Madam Speaker, it is a pleasure for me to rise to speak in support of Bill C-92, which is a bill to amend the Canadian Wheat Board Act. The bill will result in a fairer method of allocating freight costs among prairie producers of wheat and barley sold through the Canadian Wheat Board.
The change in freight cost pooling has been requested by the western grains industry and by those farmers who make their living doing what they do best, growing wheat and barley on the Canadian prairies. This change, once approved, will allow the
returns received by farmers from the Canadian Wheat Board to more accurately reflect actual market conditions and costs.
My hon. friends may be asking themselves just what wheat board pooling is, how it works and why it is being changed. At this juncture some background explanation may be instructive.
Currently producers within the Canadian Wheat Board who deliver grains to the board have deducted from their initial payment the freight costs incurred in moving their product to export position. That has traditionally been either Thunder Bay or Vancouver, whichever happens to result in the lower freight rate. For example, under the current pooling system producers in my home area, which is Brandon, who live closer to Thunder Bay, would have an estimated $20.34 a tonne in freight charges deducted from their initial payments as of August 1, 1995. A similar grain producer in the Calgary area would naturally be closer to the port of Vancouver and would have a freight deduction estimated at about $22.19. Grain being shipped to Thunder Bay faces an additional cost of about $20 a tonne to move from Thunder Bay east through the St. Lawrence seaway to final export position.

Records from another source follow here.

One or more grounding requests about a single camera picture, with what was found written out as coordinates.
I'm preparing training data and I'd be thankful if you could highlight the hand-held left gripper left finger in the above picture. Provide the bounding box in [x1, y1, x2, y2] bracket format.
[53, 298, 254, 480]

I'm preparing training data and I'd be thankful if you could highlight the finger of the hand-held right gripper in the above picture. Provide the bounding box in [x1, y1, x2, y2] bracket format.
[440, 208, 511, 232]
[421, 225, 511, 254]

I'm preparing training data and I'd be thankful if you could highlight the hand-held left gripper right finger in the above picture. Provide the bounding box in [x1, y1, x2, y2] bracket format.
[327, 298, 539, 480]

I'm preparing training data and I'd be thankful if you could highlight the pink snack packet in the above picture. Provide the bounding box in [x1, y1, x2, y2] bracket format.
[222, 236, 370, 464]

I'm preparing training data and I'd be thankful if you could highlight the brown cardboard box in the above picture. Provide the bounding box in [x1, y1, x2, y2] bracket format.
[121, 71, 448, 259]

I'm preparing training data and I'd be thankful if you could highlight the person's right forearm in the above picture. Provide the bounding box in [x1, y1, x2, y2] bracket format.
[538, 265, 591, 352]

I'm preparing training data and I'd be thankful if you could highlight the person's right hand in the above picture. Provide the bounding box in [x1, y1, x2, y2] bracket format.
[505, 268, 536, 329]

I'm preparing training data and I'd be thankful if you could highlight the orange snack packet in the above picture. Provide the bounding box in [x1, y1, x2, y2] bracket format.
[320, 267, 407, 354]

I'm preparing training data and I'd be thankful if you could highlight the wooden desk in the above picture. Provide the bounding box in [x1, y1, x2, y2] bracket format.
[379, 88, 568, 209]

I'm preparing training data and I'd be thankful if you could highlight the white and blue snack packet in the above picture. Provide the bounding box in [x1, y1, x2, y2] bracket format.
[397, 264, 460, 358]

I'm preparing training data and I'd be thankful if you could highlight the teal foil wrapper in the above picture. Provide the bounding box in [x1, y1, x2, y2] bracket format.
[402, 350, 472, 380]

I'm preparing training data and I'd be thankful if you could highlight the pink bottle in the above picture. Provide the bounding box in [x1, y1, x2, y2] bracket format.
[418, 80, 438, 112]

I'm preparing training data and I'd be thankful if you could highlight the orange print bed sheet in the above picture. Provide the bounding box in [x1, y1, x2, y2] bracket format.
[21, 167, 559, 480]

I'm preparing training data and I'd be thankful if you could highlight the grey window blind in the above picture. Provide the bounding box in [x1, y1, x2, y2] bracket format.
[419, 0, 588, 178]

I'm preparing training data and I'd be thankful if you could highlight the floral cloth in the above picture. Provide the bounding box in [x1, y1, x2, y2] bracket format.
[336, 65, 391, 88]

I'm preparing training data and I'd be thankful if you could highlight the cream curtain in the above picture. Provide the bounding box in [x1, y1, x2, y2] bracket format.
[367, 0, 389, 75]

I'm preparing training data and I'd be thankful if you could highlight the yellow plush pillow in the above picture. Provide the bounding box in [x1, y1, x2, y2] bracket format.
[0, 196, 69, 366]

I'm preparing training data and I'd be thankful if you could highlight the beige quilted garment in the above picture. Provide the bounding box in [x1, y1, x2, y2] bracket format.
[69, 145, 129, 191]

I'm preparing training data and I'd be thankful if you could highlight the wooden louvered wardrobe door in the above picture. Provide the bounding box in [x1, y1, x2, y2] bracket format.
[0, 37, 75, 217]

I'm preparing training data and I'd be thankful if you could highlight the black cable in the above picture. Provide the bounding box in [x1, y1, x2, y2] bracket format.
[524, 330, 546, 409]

The additional costs are currently shared equally by all producers through the Canadian Wheat Board's pool accounts. For wheat, around $7 per tonne is paid by all producers out of the pool account to cover the additional expense.
The current pooling system means that income from the western part of the prairies is being transferred to the eastern part of the prairies. Even if the grain producer ships all their wheat to Vancouver, they are paying through the pool accounts to have eastern prairie grain transported from Thunder Bay farther down the St. Lawrence to ports that handle more export business.

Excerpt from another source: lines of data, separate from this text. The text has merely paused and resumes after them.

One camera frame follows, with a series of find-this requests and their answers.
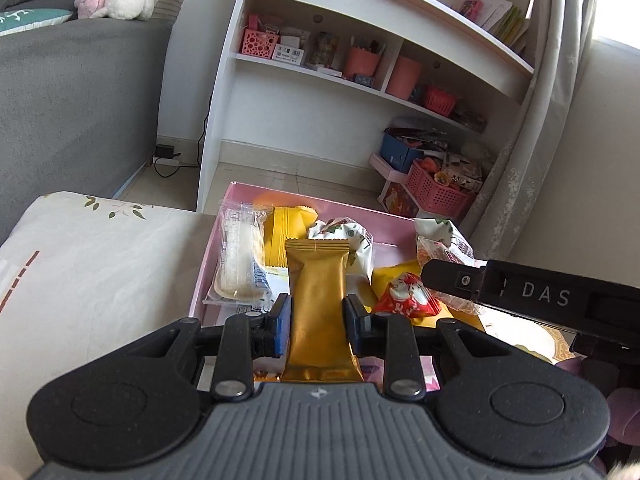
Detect yellow snack packet blue label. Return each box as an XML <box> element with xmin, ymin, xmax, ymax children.
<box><xmin>357</xmin><ymin>260</ymin><xmax>426</xmax><ymax>313</ymax></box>

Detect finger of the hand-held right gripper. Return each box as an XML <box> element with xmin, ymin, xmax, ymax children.
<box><xmin>421</xmin><ymin>258</ymin><xmax>489</xmax><ymax>306</ymax></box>

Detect grey sofa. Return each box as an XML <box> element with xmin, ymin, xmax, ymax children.
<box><xmin>0</xmin><ymin>0</ymin><xmax>173</xmax><ymax>246</ymax></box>

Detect row of books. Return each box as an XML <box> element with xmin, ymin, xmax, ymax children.
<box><xmin>452</xmin><ymin>0</ymin><xmax>531</xmax><ymax>56</ymax></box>

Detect gold snack bar packet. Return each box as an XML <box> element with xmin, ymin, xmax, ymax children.
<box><xmin>280</xmin><ymin>239</ymin><xmax>365</xmax><ymax>383</ymax></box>

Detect small red basket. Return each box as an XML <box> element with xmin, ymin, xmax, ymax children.
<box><xmin>424</xmin><ymin>85</ymin><xmax>458</xmax><ymax>116</ymax></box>

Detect purple cloth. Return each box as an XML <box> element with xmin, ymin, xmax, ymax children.
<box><xmin>555</xmin><ymin>355</ymin><xmax>640</xmax><ymax>448</ymax></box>

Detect plain yellow snack packet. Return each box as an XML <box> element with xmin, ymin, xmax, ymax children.
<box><xmin>264</xmin><ymin>205</ymin><xmax>318</xmax><ymax>268</ymax></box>

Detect pink plastic cup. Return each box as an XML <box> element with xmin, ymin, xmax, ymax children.
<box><xmin>342</xmin><ymin>46</ymin><xmax>382</xmax><ymax>78</ymax></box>
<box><xmin>385</xmin><ymin>55</ymin><xmax>423</xmax><ymax>101</ymax></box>

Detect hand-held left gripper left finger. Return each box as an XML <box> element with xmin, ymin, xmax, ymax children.
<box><xmin>131</xmin><ymin>294</ymin><xmax>293</xmax><ymax>402</ymax></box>

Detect teal cushion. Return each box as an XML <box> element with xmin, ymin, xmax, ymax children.
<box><xmin>0</xmin><ymin>8</ymin><xmax>73</xmax><ymax>37</ymax></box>

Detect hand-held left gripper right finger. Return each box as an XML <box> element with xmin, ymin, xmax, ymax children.
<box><xmin>342</xmin><ymin>294</ymin><xmax>508</xmax><ymax>402</ymax></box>

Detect floral printed cloth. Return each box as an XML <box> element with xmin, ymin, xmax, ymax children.
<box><xmin>0</xmin><ymin>191</ymin><xmax>576</xmax><ymax>480</ymax></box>

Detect beige floral curtain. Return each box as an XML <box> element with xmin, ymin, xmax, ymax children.
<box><xmin>457</xmin><ymin>0</ymin><xmax>601</xmax><ymax>261</ymax></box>

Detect large pink plastic basket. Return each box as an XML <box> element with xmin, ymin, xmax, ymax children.
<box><xmin>406</xmin><ymin>159</ymin><xmax>476</xmax><ymax>221</ymax></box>

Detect clear jar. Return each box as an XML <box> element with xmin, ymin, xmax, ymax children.
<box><xmin>306</xmin><ymin>31</ymin><xmax>341</xmax><ymax>68</ymax></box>

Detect blue storage box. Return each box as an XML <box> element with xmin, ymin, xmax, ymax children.
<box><xmin>378</xmin><ymin>132</ymin><xmax>426</xmax><ymax>173</ymax></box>

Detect white green snack packet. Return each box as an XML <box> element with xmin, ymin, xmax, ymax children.
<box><xmin>306</xmin><ymin>216</ymin><xmax>375</xmax><ymax>276</ymax></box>

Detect orange and white snack packet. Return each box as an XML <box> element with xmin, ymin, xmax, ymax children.
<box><xmin>414</xmin><ymin>217</ymin><xmax>483</xmax><ymax>316</ymax></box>

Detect clear rice cracker packet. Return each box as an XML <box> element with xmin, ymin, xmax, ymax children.
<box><xmin>202</xmin><ymin>199</ymin><xmax>273</xmax><ymax>311</ymax></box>

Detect black power cable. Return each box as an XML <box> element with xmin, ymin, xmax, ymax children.
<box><xmin>152</xmin><ymin>110</ymin><xmax>211</xmax><ymax>181</ymax></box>

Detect pink perforated organizer box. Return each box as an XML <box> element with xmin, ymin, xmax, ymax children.
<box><xmin>242</xmin><ymin>27</ymin><xmax>279</xmax><ymax>59</ymax></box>

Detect white plush toy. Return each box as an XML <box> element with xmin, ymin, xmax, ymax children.
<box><xmin>95</xmin><ymin>0</ymin><xmax>156</xmax><ymax>22</ymax></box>

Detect pink cardboard box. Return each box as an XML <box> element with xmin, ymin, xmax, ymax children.
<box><xmin>189</xmin><ymin>181</ymin><xmax>488</xmax><ymax>396</ymax></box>

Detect white bookshelf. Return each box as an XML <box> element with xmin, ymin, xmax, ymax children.
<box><xmin>196</xmin><ymin>0</ymin><xmax>536</xmax><ymax>213</ymax></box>

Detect white labelled small box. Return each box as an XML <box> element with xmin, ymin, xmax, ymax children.
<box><xmin>272</xmin><ymin>42</ymin><xmax>306</xmax><ymax>67</ymax></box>

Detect red snack packet white pattern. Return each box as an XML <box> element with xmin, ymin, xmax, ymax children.
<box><xmin>375</xmin><ymin>272</ymin><xmax>442</xmax><ymax>320</ymax></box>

Farmers in the western prairies are subsidizing part of those shipping costs for farmers in the eastern prairies. Clearly, the situation calls for change. A need for change has long been recognized by many throughout the industry. As some of the previous commentators on the bill have indicated, many producers have been afraid of embarking on a route that would enable such changes to occur. The driving force behind the change has come from industry and farm groups themselves. Parliament is merely carrying out the strongly conveyed wishes of those who work in and earn their living from the western grains industry. In addition, the four western provincial governments also support the necessary changes.
At this juncture some may be asking themselves why the government is carrying out its comprehensive reform to Canada's grain transportation system. More specifically, why is the grain freight cost pooling system being changed now?

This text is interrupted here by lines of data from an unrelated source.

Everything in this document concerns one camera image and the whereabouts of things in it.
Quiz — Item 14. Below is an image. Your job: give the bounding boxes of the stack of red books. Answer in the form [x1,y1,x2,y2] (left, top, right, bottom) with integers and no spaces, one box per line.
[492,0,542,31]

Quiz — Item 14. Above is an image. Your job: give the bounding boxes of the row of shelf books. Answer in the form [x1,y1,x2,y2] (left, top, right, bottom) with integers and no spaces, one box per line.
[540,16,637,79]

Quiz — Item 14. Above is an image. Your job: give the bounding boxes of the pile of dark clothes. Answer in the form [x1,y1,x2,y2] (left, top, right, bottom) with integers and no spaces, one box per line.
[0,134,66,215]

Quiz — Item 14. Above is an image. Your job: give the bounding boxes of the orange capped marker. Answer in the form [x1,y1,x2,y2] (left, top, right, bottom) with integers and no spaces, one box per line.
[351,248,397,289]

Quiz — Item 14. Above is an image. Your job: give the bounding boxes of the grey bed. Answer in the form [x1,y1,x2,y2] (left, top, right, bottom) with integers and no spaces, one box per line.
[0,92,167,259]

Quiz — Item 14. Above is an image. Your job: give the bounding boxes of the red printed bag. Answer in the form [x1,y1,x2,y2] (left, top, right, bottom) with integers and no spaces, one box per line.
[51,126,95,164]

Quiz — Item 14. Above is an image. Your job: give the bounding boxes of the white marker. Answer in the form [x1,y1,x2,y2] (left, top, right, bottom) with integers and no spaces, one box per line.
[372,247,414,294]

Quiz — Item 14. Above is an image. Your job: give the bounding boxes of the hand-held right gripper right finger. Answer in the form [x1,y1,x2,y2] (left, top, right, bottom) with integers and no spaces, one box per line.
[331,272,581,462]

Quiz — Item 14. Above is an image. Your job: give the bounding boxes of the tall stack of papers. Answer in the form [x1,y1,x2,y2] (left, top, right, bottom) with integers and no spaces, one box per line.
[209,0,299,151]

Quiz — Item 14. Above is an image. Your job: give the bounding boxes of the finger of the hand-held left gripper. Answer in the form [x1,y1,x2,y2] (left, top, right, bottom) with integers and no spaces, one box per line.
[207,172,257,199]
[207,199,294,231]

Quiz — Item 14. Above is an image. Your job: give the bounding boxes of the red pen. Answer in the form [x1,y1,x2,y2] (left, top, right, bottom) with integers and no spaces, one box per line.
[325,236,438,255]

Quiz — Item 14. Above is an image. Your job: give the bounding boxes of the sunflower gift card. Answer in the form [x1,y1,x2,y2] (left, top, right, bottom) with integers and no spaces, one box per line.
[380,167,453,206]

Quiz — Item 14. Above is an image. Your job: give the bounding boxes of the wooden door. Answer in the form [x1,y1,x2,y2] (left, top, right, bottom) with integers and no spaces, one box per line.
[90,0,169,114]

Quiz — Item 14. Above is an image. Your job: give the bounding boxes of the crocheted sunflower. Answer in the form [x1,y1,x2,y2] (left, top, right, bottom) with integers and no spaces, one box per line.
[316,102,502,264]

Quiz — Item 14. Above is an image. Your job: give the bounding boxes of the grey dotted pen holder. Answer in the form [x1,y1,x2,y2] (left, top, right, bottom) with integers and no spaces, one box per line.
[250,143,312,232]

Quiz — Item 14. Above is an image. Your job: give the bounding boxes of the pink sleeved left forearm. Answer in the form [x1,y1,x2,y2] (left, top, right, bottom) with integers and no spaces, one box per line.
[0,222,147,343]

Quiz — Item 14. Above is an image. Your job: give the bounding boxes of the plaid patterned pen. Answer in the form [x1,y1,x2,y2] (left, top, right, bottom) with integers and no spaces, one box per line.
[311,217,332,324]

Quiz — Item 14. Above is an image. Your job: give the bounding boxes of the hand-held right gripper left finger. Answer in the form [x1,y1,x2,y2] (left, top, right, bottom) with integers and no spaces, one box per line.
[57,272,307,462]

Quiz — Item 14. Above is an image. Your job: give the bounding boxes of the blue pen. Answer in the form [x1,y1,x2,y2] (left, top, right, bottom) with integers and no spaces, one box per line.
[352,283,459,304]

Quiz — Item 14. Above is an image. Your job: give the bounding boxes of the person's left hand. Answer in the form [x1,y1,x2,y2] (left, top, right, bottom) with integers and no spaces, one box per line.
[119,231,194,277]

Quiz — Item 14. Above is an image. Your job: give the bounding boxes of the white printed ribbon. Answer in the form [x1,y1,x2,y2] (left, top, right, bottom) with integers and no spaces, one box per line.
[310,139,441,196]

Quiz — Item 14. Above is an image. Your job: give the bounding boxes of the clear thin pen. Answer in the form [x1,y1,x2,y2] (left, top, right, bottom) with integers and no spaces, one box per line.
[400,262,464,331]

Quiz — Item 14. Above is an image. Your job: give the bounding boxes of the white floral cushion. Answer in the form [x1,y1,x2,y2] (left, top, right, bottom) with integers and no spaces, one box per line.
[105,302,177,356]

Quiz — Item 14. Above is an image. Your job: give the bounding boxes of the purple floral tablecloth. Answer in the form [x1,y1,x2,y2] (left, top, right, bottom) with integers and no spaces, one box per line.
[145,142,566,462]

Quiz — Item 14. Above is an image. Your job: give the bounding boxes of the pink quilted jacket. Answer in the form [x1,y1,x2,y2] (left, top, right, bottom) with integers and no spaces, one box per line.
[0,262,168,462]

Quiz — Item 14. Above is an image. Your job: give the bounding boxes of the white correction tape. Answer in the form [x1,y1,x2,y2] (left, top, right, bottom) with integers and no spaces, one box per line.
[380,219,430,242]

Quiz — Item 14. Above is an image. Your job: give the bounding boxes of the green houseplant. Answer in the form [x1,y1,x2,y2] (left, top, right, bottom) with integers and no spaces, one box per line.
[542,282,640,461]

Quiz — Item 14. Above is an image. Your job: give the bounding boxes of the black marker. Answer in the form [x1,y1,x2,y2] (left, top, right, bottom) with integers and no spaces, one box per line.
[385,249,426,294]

There are at least four reasons why it makes sense to take action to reform the grain transport system. First, the new GATT agreement contains a number of rules against trade distorting export subsidies, including the WGTA, which all parties have recognized has been a distorting mechanism. If we do not make fundamental changes to our grain transport system, Canada could see itself being shut out of vital export markets.
Second, it is in our interest to develop a grain transport system that is more efficient, faster, and less expensive to operate. The savings that will come from such a system must be shared fairly and equally among all the participants, most especially by the farmers.
Third, Canada's prairie economy has been stifled for decades by a freight rate structure that promotes exporting of primary products and actively discourages diversification and value added processing. Until we end that discrimination, the west will be prevented from achieving its full potential.
Finally, this government and the people of Canada can no longer afford the luxury of annual rail subsidies of more than half a billion dollars, not when the government is facing a debt load of more than $500 billion and interest charges amounting to $120 million each and every day of the year.
For years now farmers in the western regions of the prairies have complained that maintaining Thunder Bay as the eastern pooling point was just not realistic and that it unfairly added to the cost borne by the producers in the western part of the prairies. For their part, the farmers in the eastern parts of the prairies have acknowledged this anomaly but have voiced concern about higher freight costs they would face if the eastern pooling point were changed from Thunder Bay to the lower St. Lawrence.
It is my belief that this bill strikes a careful balance between the interests of western and eastern prairie producers. It is a product of a long debate, going back as far as 1985, and more recent intensive analysis and close consultation involving the prairie farm organizations, industry, the provinces, and the grain cooperatives. This consultation has resulted in the proposed changes we are debating here today.
The grain farmers of western Canada have spoken. They have told us with a strong and united voice that there is a problem with the current grain pooling system, that the problem needs to be addressed, and that it must be addressed now.
We must act now. The freight pooling system has never involved a subsidy. It has involved a form of cross-subsidization of one group of farmers subsidizing those in another. These same producers are now telling us that they want this current arrangement brought to an end. The people have spoken. Change will be happening.